DESCRIPTION OF PAPER IX:

EARLY TEXTS (MEDIEVAL PRESCRIBED TEXTS)

1. Course Content

This paper consists of the close study of three varied texts which illustrate some of the richness and variety of medieval French literature: the Chanson de Roland (ed. Ian Short, Lettres gothiques), whose unique text is found in the Bodleian Library, is a tale of military conflict, cultural confrontation, and moral anguish, whose poetry and searching profundity are perennially relevant; Béroul’s Tristran (ed. Philippe Walter, Lettres gothiques) tells the immortal story of doomed adulterous love in a narrative of bewitching subtlety; Villon’s Testament and Poésies diverses (ed. Claude Thiry, Lettres gothiques) recreate the complexity of life in the University and the back streets of Paris in the mid-fifteenth century from the vantage-point of the socially marginal criminal-poet.

2. Teaching

Faculty teaching is based on an annual cycle of lectures – six hours on each text, one in each of the three University terms.  These are backed up by discussion seminars covering general problems and shorter runs of classes preparing for the commentary component of the examination. In addition, lectures (including podcasts) are offered on reading and translating Old French and on commentary writing.
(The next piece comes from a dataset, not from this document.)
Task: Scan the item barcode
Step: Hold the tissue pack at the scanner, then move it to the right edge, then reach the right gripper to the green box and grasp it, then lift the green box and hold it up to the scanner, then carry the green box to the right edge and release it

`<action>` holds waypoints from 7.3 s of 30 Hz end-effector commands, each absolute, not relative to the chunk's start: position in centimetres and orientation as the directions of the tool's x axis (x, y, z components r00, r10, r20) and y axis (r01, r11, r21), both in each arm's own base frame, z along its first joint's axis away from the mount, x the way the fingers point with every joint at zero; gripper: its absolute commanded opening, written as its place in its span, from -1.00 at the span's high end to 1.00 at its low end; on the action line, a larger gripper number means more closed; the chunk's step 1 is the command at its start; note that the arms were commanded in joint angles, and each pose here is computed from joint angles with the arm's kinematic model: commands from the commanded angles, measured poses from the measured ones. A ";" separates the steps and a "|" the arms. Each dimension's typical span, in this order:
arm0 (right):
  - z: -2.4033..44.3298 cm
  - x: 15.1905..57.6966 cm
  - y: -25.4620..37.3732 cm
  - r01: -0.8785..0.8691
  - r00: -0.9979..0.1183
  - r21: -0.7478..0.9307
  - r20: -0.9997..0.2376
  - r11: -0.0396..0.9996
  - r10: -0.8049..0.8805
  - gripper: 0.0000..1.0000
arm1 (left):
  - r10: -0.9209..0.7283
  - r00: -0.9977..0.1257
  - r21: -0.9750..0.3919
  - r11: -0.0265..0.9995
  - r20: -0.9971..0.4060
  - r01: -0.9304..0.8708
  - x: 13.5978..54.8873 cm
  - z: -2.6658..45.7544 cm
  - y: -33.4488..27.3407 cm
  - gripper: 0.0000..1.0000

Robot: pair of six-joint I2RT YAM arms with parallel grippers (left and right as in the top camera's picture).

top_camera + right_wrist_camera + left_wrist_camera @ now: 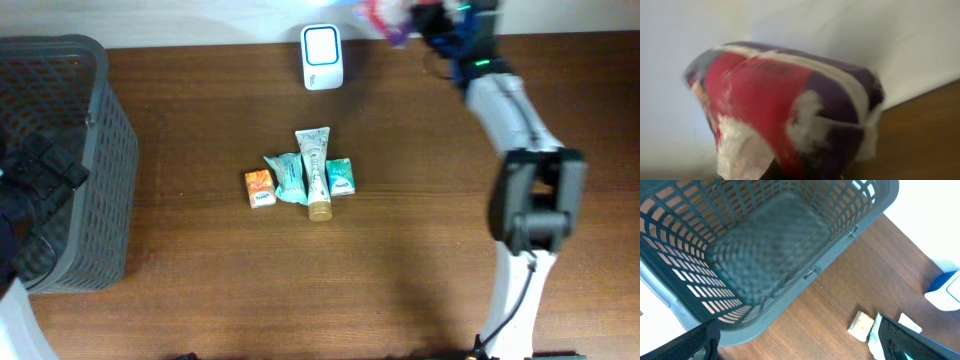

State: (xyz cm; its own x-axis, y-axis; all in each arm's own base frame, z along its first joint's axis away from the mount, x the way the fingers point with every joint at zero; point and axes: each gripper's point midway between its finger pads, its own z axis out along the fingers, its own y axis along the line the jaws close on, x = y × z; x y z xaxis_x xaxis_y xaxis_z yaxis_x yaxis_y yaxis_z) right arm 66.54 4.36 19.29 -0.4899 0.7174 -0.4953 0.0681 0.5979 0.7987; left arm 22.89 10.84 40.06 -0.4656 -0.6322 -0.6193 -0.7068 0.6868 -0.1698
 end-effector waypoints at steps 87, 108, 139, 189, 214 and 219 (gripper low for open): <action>20.9 40.9 21.6 -0.364 -0.926 0.931 -0.364 -0.021 -0.104 0.92 | -0.639 -0.454 -0.173 0.676 -0.620 -0.716 22.8 40.1 11.0 -0.99; 21.3 39.3 23.8 -0.424 -0.891 0.904 -0.427 -0.053 -0.154 0.92 | -0.639 -0.454 -0.173 0.677 -0.620 -0.716 22.8 40.1 11.0 -0.98; 21.3 40.3 23.2 -0.720 -0.680 0.688 -0.725 -0.091 -0.111 0.92 | -0.639 -0.454 -0.173 0.676 -0.620 -0.716 22.8 40.1 11.0 -0.98; 14.3 66.5 24.3 -0.374 0.007 -0.824 -0.462 0.426 -0.887 0.92 | -0.639 -0.454 -0.173 0.676 -0.620 -0.716 22.8 40.1 11.0 -0.98; 16.6 55.0 -18.2 0.552 -0.659 -0.111 -0.665 0.826 0.351 0.92 | -0.639 -0.454 -0.173 0.677 -0.620 -0.716 22.8 40.1 11.0 -0.98; 14.3 46.5 -28.8 0.774 -0.564 -0.086 -0.544 0.627 0.621 0.92 | -0.639 -0.454 -0.173 0.676 -0.620 -0.716 22.8 40.1 11.0 -0.98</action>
State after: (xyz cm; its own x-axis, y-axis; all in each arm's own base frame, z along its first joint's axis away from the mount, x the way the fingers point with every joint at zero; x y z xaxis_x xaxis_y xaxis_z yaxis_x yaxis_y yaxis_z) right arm 49.84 -24.77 14.87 -0.6864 0.4530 -0.5689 0.6329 0.7574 -0.1606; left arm 22.89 10.84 40.08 -0.4651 -0.6320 -0.6199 -0.7068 0.6867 -0.1698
Students may also join in final-year medieval translation classes. A range of additional electronic resources are available on Weblearn.  Your college will also arrange eight hours of tutorials in either your second or final year, covering the three texts. 

3. Examination

In the three-hour examination paper, you will be asked to answer three questions, at least one of which must be taken from each section. All three set texts must be covered in these answers.

 

Section A: One passage for commentary from each of the set texts (in the case of Villon, the section of his work for special study is Le Testament, lines 1-909 and 1660-end), each passage including a number of lines to be translated into English. 

 

Section B: Two essay questions on each of the set texts dealing with more general topics arising from your reading.

4. Introductory Reading

J. Gilbert, ‘The Chanson de Roland’, in The Cambridge Companion to Medieval French Literature, ed. S. Gaunt and S. Kay (Cambridge: CUP, 2008), pp. 21-34, available online via Solo

B. N. Sargent-Baur, ‘Accidental Symmetry: The First and Last Episodes of Béroul’s Roman de Tristan,’ Neophilologus 88.3 (2004), 335-51, available on the relevant section of Canvas)

A. Armstrong, ‘The Testament of François Villon’, in The Cambridge Companion to Medieval French Literature, pp. 63-76, available online via Solo.